I usually check my email, Facebook, and Twitter right before leaving my car to go to the gym because I like to stay on top of things. Once in a while, I find a new digital advanced reading copy of a book I’ve been eager to dig into. A couple of weeks ago, that book was Constance Ann Fitzgerlad’s Glue. I opened the document, checked out the layout, and decided to read the first chapter to get a taste of the writing because this is Fitzgerald’s second book and it’s not bizarro like her debut novella from Eraserhead Press, Trashland A Go-Go. Fifty minutes later I had finished the book and felt like I needed to hug the author, both for the way she must have felt while writing the book and for the way she’d destroyed me in less than 90 pages.

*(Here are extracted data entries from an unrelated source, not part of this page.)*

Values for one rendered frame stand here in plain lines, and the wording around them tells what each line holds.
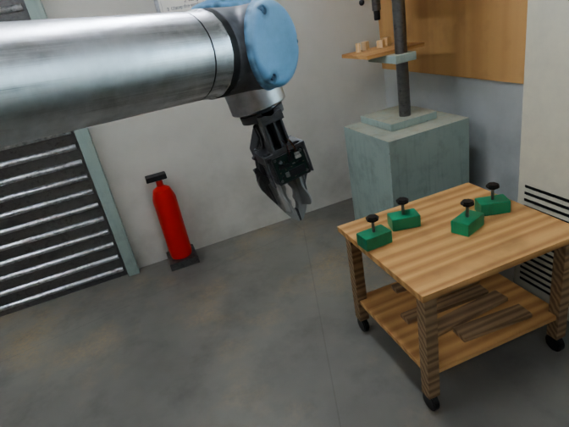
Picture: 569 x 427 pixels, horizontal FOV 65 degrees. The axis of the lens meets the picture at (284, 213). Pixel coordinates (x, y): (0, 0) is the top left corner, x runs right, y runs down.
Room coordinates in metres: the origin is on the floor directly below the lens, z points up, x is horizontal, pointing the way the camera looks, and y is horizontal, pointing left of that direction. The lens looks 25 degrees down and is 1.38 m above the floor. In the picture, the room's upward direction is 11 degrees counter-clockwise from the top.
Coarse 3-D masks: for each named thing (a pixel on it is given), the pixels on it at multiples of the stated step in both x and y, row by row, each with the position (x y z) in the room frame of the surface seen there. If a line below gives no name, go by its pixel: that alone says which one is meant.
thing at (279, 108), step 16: (272, 112) 0.70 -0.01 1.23; (256, 128) 0.72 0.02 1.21; (272, 128) 0.69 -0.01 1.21; (272, 144) 0.69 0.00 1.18; (288, 144) 0.69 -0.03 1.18; (304, 144) 0.68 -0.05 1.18; (256, 160) 0.73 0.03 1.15; (272, 160) 0.67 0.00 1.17; (288, 160) 0.67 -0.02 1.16; (304, 160) 0.68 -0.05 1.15; (272, 176) 0.66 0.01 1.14; (288, 176) 0.67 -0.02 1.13
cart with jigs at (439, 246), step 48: (480, 192) 1.68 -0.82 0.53; (384, 240) 1.41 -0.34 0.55; (432, 240) 1.38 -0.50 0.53; (480, 240) 1.32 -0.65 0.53; (528, 240) 1.27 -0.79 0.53; (384, 288) 1.63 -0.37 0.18; (432, 288) 1.11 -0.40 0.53; (480, 288) 1.48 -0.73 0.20; (432, 336) 1.11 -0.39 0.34; (480, 336) 1.24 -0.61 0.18; (432, 384) 1.11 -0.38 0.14
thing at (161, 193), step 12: (156, 180) 2.53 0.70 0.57; (156, 192) 2.52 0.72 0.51; (168, 192) 2.53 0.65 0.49; (156, 204) 2.51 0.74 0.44; (168, 204) 2.50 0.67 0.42; (168, 216) 2.50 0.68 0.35; (180, 216) 2.55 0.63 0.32; (168, 228) 2.50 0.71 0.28; (180, 228) 2.52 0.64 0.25; (168, 240) 2.51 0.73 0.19; (180, 240) 2.51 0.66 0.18; (168, 252) 2.62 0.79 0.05; (180, 252) 2.50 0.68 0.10; (192, 252) 2.56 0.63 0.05; (180, 264) 2.47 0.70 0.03
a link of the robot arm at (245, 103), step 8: (280, 88) 0.71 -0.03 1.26; (232, 96) 0.69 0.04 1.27; (240, 96) 0.68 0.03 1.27; (248, 96) 0.68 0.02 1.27; (256, 96) 0.68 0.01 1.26; (264, 96) 0.68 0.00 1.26; (272, 96) 0.69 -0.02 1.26; (280, 96) 0.70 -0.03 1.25; (232, 104) 0.69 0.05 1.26; (240, 104) 0.68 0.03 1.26; (248, 104) 0.68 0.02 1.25; (256, 104) 0.68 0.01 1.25; (264, 104) 0.68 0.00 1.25; (272, 104) 0.68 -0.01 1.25; (232, 112) 0.70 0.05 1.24; (240, 112) 0.69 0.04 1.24; (248, 112) 0.68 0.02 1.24; (256, 112) 0.68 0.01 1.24; (264, 112) 0.69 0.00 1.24
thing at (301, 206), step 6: (294, 180) 0.73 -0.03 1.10; (300, 180) 0.71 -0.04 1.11; (294, 186) 0.73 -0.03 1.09; (300, 186) 0.72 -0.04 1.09; (294, 192) 0.74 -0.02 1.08; (300, 192) 0.73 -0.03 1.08; (306, 192) 0.70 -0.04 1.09; (294, 198) 0.74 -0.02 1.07; (300, 198) 0.73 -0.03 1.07; (306, 198) 0.71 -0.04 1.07; (300, 204) 0.73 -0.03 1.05; (306, 204) 0.73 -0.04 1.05; (300, 210) 0.73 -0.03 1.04; (300, 216) 0.73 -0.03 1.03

Glue is about loss, grief, and learning to cope. Simply put, this is a brutally honest recount of the most impactful deaths in the author’s life, dealing with her father being in the hospital after a serious motorcycle crash, and the way she survived all of it even though she was forced to walk around being an open wound on more than one occasion. It is also a narrative about addiction, the way we see the stories and legacy of our parents and what they come to symbolize in our lives, and how we find comfort in others and in routines when the things we love most are either shattered beyond recovery or damaged in a way that makes us feel like nothing will ever be the same.

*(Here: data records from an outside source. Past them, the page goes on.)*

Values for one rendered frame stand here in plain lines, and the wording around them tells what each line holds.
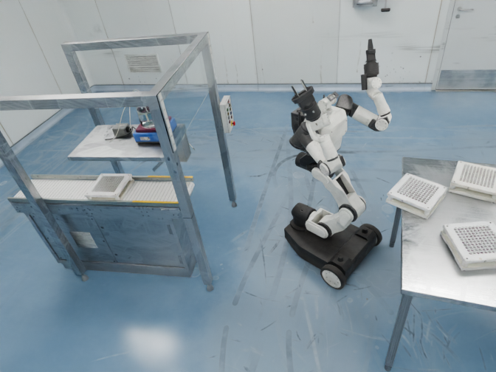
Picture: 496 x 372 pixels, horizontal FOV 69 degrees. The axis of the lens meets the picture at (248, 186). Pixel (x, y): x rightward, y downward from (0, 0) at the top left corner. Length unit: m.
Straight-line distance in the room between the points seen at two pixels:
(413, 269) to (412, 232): 0.25
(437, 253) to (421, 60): 3.82
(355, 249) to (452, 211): 0.85
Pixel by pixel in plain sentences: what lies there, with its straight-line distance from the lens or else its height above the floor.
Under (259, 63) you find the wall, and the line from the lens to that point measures 5.65.
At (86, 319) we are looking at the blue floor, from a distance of 3.17.
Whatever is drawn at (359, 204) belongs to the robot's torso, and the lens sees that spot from 2.60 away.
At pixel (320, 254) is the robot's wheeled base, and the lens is 2.87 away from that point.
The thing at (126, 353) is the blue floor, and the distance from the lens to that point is 2.87.
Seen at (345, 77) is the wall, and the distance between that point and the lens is 5.58.
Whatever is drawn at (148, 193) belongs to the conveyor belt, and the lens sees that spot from 2.60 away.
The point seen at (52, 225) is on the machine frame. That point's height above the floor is 0.66.
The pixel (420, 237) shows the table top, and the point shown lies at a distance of 2.13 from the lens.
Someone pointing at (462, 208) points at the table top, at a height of 0.86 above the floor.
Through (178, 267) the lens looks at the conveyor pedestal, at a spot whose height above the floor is 0.13.
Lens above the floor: 2.35
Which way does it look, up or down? 38 degrees down
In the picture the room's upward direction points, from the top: 8 degrees counter-clockwise

There is a lot of literature dealing with loss and grief, but most of it is fiction and/or falls in one of two camps: individuals unable to cope and spiraling into madness or bouts of self destruction or people with almost superhuman abilities to deal with the situation. The beauty of Glue is that it escapes both camps and instead shows someone real, someone normal, someone ill-equipped to deal with the blows delivered by life and desperately holding on to anything and anyone who promises a fleeting, fragile moment of perceived stability and comfort:
You smoke some weed out of the apple, drink as much beer as your stomach will allow. You manage to get a few words out without dissolving into sobs. You used to be so fucking strong, but you find yourself crying every time you try to speak. Your little brother just drapes a skinny arm around your shoulders and lets you cry.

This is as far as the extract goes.